▸ Task requirements
Search the material below for the string "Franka" and extract each line that has it.

▸ Materials provided
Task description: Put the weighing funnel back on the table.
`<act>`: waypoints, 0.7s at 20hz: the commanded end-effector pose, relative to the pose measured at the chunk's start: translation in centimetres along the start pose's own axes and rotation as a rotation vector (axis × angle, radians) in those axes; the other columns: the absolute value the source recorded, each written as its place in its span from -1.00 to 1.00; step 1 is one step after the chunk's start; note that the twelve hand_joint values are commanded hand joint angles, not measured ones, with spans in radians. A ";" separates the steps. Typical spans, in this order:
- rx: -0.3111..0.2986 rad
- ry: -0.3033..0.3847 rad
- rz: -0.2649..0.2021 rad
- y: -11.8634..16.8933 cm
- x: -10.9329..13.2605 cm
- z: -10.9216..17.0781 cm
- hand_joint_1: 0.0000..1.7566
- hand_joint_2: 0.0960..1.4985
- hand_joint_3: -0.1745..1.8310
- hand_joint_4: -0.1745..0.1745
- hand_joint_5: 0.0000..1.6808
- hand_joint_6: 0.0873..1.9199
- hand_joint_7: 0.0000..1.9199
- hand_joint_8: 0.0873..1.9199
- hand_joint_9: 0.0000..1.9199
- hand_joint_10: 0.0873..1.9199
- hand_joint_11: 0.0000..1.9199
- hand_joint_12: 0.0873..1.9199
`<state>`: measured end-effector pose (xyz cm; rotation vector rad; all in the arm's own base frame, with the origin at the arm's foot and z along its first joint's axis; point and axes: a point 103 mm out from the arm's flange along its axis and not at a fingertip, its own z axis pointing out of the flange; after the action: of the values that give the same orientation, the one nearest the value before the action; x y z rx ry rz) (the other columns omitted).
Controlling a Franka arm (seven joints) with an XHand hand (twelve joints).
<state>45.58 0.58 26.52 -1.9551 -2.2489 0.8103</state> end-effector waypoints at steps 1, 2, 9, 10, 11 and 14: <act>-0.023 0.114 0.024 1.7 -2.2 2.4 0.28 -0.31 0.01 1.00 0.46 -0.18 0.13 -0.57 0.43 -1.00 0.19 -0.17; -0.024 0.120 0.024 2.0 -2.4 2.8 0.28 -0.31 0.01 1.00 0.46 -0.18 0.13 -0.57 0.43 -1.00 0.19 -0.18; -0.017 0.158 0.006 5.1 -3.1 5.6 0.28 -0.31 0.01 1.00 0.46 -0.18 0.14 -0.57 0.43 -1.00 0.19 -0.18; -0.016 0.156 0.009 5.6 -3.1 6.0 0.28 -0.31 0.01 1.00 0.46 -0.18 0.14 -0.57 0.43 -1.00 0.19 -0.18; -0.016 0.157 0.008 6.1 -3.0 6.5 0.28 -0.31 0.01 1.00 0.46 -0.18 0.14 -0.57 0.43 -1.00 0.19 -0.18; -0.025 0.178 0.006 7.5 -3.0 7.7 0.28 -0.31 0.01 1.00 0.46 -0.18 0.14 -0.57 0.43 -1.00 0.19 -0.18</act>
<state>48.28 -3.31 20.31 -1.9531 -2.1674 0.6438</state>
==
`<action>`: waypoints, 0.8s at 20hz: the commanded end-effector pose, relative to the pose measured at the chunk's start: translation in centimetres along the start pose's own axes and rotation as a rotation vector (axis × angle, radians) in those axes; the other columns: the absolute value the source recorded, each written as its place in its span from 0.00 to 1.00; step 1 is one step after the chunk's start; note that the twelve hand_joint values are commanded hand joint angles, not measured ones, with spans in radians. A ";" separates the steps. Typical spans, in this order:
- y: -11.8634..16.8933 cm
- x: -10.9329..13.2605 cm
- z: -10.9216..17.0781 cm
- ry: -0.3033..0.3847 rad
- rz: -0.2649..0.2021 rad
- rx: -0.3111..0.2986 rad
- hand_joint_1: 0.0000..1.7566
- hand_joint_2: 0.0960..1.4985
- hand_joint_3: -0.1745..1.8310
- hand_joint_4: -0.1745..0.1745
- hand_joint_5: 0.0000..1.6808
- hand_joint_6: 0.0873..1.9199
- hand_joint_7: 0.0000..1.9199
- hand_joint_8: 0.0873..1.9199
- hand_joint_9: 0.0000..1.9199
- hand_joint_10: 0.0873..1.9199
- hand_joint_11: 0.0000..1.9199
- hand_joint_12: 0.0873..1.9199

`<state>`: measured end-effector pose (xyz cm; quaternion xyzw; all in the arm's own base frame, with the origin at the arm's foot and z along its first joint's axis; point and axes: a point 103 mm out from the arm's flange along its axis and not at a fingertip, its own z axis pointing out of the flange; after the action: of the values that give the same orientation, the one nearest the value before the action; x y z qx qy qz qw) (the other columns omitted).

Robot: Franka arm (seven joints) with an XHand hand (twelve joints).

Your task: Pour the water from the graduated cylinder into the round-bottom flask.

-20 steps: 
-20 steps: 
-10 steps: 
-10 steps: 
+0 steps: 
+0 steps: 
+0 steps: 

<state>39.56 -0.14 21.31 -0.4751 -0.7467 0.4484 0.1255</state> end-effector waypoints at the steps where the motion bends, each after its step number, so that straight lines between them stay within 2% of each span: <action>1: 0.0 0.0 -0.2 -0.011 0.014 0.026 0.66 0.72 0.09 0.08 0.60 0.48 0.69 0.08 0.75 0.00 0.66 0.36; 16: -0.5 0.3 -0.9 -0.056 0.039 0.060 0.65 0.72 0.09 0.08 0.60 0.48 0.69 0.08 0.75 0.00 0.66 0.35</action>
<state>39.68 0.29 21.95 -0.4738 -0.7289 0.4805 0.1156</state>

▸ Solution to this task
Controlling a Franka arm (seven joints) with an XHand hand (twelve joints).
Robot: Franka arm (seven joints) with an XHand hand (twelve joints).

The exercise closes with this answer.